(DATA EXTRACT)

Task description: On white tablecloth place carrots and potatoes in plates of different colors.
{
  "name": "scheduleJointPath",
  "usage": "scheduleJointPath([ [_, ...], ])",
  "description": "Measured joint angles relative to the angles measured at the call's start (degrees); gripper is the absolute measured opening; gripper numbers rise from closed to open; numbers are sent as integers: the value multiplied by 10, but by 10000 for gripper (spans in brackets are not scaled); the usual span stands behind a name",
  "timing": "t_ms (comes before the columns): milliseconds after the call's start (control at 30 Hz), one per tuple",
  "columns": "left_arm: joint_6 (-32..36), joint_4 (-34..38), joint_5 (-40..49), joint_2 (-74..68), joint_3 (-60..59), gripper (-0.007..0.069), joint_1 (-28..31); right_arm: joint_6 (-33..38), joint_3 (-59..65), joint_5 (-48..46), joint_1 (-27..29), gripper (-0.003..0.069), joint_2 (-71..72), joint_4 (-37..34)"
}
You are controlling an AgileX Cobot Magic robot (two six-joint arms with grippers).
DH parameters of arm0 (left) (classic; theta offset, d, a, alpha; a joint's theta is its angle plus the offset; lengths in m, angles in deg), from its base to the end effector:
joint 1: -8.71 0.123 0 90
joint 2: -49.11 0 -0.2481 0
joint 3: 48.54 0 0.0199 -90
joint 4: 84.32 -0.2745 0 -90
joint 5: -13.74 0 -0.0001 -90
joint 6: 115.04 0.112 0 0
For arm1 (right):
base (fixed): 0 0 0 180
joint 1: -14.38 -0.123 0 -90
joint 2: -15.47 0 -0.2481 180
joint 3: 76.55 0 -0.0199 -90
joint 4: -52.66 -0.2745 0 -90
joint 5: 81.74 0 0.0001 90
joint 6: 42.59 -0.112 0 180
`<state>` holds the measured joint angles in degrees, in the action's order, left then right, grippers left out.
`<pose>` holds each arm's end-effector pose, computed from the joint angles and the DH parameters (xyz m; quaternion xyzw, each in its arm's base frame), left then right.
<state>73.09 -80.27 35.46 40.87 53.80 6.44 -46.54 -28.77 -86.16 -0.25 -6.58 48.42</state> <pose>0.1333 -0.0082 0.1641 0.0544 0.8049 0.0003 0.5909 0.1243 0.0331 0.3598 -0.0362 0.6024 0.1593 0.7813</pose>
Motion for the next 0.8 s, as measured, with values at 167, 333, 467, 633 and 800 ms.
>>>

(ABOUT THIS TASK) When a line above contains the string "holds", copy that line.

(SOLUTION FOR THIS TASK)
`<state>` holds the measured joint angles in degrees, in the action's order, left then right, grippers left out.
`<pose>` holds each arm's end-effector pose, computed from the joint angles and the DH parameters (xyz m; quaternion xyzw, each in its arm's base frame), left then right.

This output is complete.